To determine whether the G4 reassortant EA H1N1 virus can infect across species from swine to humans, serological surveillance was conducted to detect prevalence of virus exposure in swine production workers. From 2016 to 2018, a total of 338 serum samples were collected from swine workers in 15 farms. Serum samples (n = 230) from ordinary households were also collected as a population comparison group. G4 EA virus SW/SD/1207/16, which belonged to antigenic group B, was used as virus antigen in HI assays. To control for interference of H1N1 antibody against pdm/09 and earlier G1 EA viruses, pdm/09 virus A/Michigan/45/2015 and G1 EA virus SW/HN/08/11 were included as viral antigens. Disconcertingly, 10.4% (35/338) of swine workers and 4.4% (10/230) of general population were positive (titers ≥ 1:40) for G4 virus SW/SD/1207/16. In the multivariable analysis, after adjusting for confounders, swine workers had an increased odds ratio (aOR = 2.60, 95% CI [1.24 to 5.45], P = 0.012) compared with the general population group. After controlling for possible cross-reactivity with pdm/09 virus, the odds ratio remained elevated (aOR = 2.25, 95% CI [1.05 to 4.83], P = 0.038) (Table 1). It is noted that swine workers in 4 of 15 farms were more than 15% seropositive against G4 virus SW/SD/1207/16 (SI Appendix, Table S7). In contrast, 6.5% (22/338) of swine workers and 2.2% (5/230) of the general population were positive for G1 virus SW/HN/08/11, with no statistically significant difference (P = 0.068) between the two groups after controlling for possible cross-reactivity with pdm/09 virus (Table 1). In addition, the swine workers group and general population were 38.8% (131/338) and 31.7% (73/230) seropositive, respectively, for pdm/09 H1N1 virus A/Michigan/45/2015 (P = 0.082). These results demonstrate that the newly prevalent G4 reassortant EA H1N1 viruses in pigs are more infectious to humans than their predecessors of G1 viruses.

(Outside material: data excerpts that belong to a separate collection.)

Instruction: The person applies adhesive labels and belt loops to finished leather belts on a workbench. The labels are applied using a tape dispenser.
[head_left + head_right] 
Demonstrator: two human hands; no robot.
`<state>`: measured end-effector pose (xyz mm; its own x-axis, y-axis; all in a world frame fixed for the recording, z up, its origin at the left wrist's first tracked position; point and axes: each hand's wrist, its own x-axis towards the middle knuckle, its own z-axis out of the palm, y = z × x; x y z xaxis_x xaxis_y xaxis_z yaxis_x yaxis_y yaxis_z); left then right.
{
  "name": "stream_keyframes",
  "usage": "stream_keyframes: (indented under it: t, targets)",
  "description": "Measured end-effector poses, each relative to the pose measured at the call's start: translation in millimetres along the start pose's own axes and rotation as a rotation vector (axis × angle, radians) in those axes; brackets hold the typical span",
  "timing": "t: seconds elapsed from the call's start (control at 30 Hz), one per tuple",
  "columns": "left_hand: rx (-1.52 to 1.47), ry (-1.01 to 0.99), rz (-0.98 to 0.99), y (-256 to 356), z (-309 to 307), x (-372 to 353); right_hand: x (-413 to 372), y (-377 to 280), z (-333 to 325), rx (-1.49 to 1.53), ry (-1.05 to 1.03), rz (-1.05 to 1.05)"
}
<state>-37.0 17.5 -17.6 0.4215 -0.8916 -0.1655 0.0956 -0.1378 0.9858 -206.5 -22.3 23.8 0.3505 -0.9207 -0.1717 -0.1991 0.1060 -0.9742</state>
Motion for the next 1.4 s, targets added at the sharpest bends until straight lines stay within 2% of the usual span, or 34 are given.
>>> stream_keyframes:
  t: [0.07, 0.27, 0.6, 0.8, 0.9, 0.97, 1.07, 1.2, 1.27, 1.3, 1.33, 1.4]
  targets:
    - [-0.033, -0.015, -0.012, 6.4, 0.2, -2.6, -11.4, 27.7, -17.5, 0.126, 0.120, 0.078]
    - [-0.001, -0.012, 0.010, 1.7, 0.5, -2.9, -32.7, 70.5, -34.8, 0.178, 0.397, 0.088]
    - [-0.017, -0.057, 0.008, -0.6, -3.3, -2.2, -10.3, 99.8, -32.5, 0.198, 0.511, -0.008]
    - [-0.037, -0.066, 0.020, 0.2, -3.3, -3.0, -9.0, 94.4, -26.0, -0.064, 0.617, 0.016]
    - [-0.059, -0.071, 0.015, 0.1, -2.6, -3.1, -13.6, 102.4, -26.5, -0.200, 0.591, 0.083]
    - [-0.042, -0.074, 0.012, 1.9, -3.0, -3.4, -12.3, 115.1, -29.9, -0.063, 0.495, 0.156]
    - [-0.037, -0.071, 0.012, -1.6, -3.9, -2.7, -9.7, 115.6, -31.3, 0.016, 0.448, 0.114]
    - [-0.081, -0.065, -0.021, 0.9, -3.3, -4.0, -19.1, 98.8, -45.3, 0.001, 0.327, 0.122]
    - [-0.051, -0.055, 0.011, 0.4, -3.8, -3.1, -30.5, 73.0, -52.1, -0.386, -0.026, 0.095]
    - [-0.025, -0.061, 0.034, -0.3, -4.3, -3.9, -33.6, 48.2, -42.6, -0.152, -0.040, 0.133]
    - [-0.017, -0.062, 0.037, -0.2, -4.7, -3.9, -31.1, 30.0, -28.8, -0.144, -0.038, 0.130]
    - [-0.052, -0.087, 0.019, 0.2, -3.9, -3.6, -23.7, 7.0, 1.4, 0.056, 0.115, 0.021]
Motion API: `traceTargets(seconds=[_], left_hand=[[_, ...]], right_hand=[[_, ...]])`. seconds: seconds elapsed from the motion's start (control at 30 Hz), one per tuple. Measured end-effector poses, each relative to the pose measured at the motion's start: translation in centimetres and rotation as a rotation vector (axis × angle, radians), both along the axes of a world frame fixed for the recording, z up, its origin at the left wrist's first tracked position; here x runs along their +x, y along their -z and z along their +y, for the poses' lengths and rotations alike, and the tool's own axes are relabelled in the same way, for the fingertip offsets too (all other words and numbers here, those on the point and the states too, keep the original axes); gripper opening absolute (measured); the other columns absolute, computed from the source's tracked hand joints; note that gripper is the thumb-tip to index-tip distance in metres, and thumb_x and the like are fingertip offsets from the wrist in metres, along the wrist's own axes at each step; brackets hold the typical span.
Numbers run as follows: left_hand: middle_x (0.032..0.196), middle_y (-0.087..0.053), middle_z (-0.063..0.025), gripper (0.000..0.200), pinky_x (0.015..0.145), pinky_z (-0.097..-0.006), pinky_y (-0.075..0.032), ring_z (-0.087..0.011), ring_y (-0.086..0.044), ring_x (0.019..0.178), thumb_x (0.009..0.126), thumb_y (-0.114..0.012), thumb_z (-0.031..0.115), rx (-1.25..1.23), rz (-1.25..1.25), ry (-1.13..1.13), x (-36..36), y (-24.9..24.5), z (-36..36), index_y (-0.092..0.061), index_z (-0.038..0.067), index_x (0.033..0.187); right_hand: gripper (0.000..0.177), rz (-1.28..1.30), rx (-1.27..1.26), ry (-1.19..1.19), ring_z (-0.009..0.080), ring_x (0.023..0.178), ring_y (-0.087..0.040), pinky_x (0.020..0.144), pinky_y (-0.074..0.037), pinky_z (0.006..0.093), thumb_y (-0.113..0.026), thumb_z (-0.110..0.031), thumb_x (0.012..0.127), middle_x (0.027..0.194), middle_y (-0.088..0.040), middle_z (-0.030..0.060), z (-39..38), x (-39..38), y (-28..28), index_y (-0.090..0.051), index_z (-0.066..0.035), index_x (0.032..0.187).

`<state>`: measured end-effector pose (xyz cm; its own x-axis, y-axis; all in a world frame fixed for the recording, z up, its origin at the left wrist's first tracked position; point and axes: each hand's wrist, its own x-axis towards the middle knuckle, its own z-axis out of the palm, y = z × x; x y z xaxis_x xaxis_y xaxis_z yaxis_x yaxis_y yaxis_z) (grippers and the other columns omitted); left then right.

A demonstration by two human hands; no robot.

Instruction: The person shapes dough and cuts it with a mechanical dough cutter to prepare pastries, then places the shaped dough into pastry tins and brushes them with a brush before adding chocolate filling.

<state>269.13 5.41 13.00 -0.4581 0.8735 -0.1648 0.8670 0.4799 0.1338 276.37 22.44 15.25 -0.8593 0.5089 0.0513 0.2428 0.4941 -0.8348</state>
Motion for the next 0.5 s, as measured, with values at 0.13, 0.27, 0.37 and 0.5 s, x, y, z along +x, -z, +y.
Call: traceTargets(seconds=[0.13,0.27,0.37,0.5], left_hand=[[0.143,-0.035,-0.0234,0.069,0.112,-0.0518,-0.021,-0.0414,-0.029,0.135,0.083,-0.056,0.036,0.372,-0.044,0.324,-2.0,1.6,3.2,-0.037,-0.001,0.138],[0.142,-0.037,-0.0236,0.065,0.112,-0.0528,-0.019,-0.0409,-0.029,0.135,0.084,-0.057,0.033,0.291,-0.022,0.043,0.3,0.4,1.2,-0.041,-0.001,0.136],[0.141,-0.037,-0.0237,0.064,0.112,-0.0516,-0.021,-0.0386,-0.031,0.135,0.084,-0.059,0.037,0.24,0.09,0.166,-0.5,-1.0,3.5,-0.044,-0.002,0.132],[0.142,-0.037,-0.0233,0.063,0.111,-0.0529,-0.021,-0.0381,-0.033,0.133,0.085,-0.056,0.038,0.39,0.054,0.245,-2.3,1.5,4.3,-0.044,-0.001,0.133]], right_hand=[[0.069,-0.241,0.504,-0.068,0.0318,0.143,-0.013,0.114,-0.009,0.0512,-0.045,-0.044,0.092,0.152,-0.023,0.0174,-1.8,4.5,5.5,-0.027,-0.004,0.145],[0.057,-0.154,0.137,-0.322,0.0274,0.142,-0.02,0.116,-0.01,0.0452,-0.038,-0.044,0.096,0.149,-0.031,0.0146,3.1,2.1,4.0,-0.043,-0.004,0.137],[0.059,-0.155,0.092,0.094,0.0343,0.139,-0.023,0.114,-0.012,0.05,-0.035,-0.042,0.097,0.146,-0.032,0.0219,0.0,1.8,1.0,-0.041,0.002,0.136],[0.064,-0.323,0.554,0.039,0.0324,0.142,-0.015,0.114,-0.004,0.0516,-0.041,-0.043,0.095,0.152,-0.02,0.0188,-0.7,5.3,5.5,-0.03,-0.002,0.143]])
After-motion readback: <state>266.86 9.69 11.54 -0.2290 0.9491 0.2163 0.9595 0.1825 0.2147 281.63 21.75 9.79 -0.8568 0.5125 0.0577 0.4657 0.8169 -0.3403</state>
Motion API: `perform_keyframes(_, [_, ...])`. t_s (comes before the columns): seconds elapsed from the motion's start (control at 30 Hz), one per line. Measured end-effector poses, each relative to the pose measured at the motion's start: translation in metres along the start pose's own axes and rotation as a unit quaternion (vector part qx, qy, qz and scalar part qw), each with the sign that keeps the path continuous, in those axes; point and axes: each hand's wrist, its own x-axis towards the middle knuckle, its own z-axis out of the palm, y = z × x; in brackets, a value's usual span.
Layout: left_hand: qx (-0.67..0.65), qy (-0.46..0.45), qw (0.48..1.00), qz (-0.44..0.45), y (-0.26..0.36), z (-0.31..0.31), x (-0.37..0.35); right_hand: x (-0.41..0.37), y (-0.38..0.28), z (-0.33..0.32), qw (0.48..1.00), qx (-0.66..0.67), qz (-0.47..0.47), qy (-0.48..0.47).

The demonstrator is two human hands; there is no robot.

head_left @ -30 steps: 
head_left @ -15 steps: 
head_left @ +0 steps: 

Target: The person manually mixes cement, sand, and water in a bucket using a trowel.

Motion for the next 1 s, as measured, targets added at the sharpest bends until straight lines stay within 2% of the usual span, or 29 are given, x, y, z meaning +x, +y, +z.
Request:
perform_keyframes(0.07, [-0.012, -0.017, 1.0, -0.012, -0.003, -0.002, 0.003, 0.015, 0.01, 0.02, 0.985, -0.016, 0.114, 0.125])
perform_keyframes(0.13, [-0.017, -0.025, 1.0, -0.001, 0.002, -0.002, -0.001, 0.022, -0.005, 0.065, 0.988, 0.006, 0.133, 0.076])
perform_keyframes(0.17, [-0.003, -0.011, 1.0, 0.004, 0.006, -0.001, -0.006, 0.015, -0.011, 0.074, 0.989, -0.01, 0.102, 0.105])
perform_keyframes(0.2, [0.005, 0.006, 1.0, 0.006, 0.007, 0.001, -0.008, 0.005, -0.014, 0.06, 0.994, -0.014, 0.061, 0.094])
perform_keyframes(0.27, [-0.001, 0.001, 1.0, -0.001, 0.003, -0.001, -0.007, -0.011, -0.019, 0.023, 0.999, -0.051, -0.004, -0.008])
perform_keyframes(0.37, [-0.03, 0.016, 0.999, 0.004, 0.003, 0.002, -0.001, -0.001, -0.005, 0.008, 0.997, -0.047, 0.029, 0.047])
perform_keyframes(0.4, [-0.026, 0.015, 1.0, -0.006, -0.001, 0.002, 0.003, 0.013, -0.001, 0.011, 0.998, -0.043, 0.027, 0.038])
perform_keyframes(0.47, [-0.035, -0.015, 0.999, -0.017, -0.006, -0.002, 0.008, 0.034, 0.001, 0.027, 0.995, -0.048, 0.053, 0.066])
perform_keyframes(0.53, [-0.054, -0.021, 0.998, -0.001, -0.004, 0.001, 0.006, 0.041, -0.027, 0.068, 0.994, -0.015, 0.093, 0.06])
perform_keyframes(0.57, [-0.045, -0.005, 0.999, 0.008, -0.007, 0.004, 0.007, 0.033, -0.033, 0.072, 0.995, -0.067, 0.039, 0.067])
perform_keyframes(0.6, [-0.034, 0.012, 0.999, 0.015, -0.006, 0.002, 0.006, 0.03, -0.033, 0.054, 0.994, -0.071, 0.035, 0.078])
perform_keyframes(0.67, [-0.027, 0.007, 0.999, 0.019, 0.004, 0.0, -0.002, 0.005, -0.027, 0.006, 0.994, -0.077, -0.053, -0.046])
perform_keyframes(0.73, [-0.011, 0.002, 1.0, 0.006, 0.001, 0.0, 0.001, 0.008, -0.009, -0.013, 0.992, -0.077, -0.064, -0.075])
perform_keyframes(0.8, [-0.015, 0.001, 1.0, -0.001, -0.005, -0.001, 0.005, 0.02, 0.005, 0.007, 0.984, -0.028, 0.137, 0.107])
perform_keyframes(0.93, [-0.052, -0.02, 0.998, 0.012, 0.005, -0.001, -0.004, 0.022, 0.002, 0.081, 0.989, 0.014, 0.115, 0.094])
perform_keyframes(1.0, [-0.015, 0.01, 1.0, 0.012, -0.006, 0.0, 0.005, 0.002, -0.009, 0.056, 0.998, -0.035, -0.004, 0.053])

We further investigated the association of sera collection year, age, or gender with seroprevalence of G4 reassortant EA H1N1 virus. In the swine workers group, the seropositive rates of G4 EA H1N1 virus were 6.7%, 11.7%, and 11.7% from 2016, 2017, and 2018, respectively (SI Appendix, Table S8). It is noteworthy that participants 18 y to 35 y of age had a 20.5% (9/44) seropositive rate against G4 EA H1N1 virus SW/SD/1207/16, which had an increased odds ratio (OR = 3.2, 95% CI [1.3 to 7.7], P < 0.01) compared with other age groups (SI Appendix, Table S8). For gender factor, no statistically significant difference in the seroprevalence of any virus tested according to sex was observed (P > 0.05). These results indicate that young adult swine workers carry a higher risk of infection with G4 reassortant EA H1N1 virus.

The sequences generated in this study have been deposited in the GenBank database (accession nos. are listed in SI Appendix, Table S3).